Friday 8 July 2016

Time Averages of NetCDF files from ECMWF in ArcGIS with R-Bridge

With this post I would like to talk again about R-Bridge, which allows a direct communication between ArcGIS and R.
In the previous post, I presented a very simple application of R-Bridge where I built a toolbox to perform k-means clustering on point shapefiles. The purpose of that post was to explain the basics of the technology, but its scientific scope was limited. However, I would like to try step by step to translate more of my R scripts in ArcGIS, so that more people can use them even if they are not experts in R.
In this post I will start presenting a toolbox to handle NetCDF files downloaded from the European Centre for Medium-Range Weather Forecasts (ECMWF).

ECMWF
The European Centre for Medium-Range Weather Forecasts provides free access to numerous weather data through their website. You can go directly to this page to take a look at the data available: http://www.ecmwf.int/en/research/climate-reanalysis/browse-reanalysis-datasets
The data are freely accessible and downloadable (for research purposes!!) but you need to register to the website to be able to do so.


My Research
For a research I'm doing right now I downloaded the ERA Interim dataset from 2010 to 2015 from this access page: http://apps.ecmwf.int/datasets/data/interim-full-daily/levtype=sfc/

The data are provided in large NetCDF files, which include all the weather variables I selected and for the entire time frame. In R, NetCDF files can be easily imported, using the packages raster and ncdf4, as a raster brick. This will have a X and Y dimensions, plus a time dimension for each of the variables I decided to download. Since I wanted 5 years and the ERA dataset include four datasets per day, I had quite a lot of data.
I decided that for the research I was planning to do I did not need each and every one of these rasters, but rather some time averages, for example the monthly averages for each variable. Therefore I created an R script to do the job.

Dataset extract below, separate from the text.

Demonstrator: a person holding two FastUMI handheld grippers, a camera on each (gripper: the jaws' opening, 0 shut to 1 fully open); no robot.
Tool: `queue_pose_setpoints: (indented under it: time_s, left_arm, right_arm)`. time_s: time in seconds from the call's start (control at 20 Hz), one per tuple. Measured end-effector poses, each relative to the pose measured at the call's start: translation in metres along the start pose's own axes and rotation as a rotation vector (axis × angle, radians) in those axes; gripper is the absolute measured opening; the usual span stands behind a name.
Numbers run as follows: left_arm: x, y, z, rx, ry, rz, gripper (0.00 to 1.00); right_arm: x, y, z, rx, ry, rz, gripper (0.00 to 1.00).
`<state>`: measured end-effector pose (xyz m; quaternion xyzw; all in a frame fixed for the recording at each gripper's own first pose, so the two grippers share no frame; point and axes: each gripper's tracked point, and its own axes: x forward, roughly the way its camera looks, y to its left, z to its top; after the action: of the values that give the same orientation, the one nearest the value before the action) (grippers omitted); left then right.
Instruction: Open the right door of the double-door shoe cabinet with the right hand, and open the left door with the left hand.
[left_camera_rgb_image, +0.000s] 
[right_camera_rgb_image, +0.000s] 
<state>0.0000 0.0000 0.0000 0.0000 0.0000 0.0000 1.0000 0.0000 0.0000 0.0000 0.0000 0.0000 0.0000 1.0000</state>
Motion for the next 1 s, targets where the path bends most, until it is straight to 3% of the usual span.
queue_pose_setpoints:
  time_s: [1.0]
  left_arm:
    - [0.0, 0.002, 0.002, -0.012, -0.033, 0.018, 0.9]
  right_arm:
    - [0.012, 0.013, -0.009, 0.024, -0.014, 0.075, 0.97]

Now I decided to use R-Bridge to implement the R script I developed in ArcGIS. This should allow people not familiar with R to easily create time averages of weather reanalysis data provided by ECMWF.


Toolbox
I already covered in the previous post the installation process of R-Bridge and explained how to create a new toolbox with a script, so if you do not know how to do these thing please refer to this post.
For this script I created a simple GUI with two inputs and one output:


The first is used to select the NetCDF file, downloaded from the ECMWF website, on the users' computer. The second is a list of values from which the user can select what type of time average to perform:


Users can select between four types: hourly, daily, monthly and yearly averages. In each case, R will select the unique values for each of these categories and create average rasters. Please remember that ECMWF does not provide hourly data, but only observations at specific time of day, every 6 hours or so; therefore, do not expect the script to generate hourly rasters, but only averages for these time slots.

The final thing that users need to provide is the output folder, where R will save all the rasters. This needs to be a new folder!! R will then create the new folder on disk and then save the rasters in there.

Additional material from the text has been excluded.